If you’re the sort of person who enjoys going out to eat from time to time, you’ve probably got your own set of rules about tipping. It’s an American tradition that goes back a long way, though Europeans seem largely puzzled by it. How much you tip and what considerations go into your decision-making process when calculating the tip are a personal matter, though most of us probably take most of the same factors into account.

Well, you can forget about everything I just said, at least according to Michelle Singletary at the Washington Post. You’re supposed to tip 20% every time, no matter what. And the reason he provides for this new rule is rather startling. You see, you’re not tipping based on the service you receive. You’re making up for the wait staff’s evil employer failing to pay them a living wage.

Tipping is not about you.

When eating out at a restaurant, many diners believe that they should tip on a sliding scale based on the service they receive — good or bad…

Employers — either to increase their profit margins or out of concern they will lose business because of higher prices — force customers to supplement their employees’ wages with tips.

But the price of my meal should include what it takes for the company to make a fair profit and pay its workers a living wage.

So all of you insufficiently woke people need to toe the line here. Until the day when all wait staff workers are earning a living wage, you need to just plan to cough up an extra 20 percent for every meal you have.

Pardon my saying, but this is an insane proposition and a product of someone who’s been left soaking in the socialist waters for a bit too long.

First and most obviously, tipping has always been about service. It’s the basis for the practice. The waiter or waitress provides a big part of the entire “experience” of eating out, and it’s an experience that involves much more than just the quality of the food. In fact, I make a point of never downgrading the tip even if the food was less than satisfactory. That’s not the waiter’s fault. They don’t cook the food.

As long as the person was pleasant, presented a clean appearance, took the orders correctly, kept the water glasses full and checked to see if you needed anything else, they will get a good tip from me. If the food is excellent on top of that it’s just a happy bonus. (And unless you’re in a new place, you probably know which restaurants and diners serve the sort of food you like anyway.) But a grouchy waiter who ignores your table or messes up the orders isn’t going to do as well, and probably won’t last long at one of the higher-end restaurants.
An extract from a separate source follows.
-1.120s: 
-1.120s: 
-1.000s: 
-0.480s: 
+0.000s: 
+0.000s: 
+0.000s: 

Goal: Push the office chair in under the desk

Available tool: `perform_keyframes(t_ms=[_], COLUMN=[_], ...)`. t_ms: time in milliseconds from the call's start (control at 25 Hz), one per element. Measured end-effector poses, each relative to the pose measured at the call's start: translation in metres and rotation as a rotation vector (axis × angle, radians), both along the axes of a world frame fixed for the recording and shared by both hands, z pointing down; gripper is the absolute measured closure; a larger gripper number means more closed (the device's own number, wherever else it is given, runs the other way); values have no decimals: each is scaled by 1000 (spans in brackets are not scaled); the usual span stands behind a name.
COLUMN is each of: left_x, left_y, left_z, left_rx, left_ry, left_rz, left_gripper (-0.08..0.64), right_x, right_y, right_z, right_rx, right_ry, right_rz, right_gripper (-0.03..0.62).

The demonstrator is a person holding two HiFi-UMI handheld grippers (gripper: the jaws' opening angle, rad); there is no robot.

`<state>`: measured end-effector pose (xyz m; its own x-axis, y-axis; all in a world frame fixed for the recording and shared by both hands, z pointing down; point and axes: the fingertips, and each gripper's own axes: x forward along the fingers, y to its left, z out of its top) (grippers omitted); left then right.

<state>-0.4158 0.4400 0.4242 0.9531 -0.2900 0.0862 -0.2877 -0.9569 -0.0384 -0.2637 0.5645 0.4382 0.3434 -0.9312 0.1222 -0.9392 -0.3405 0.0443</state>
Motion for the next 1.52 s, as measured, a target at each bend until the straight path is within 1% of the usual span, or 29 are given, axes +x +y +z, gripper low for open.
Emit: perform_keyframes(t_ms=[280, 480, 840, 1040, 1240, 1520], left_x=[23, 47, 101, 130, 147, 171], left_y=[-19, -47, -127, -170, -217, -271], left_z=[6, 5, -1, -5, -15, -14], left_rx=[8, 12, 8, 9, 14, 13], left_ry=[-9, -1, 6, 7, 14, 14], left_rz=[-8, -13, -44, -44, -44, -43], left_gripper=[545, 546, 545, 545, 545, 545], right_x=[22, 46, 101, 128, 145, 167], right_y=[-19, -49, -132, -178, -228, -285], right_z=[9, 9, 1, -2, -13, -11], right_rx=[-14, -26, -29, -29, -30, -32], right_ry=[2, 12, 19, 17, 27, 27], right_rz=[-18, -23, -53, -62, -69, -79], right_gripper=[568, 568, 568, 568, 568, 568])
As far as the economics go, we’ve been through all of this here before. Good waiters and waitresses can make far above minimum wage, even at busy breakfast or lunch diners, to say nothing of really upscale eateries. And the people who go into (and stay in) that line of work understand how the pay system works. So do their employers. As a customer, it is not your job to “make up for” what you deem to be an insufficient wage arrangement. That’s between the employer and the boss.

Great wait staff workers make great tips. Good waiters get good tips. Bad waiters don’t last in the business very long. It’s really not that complicated.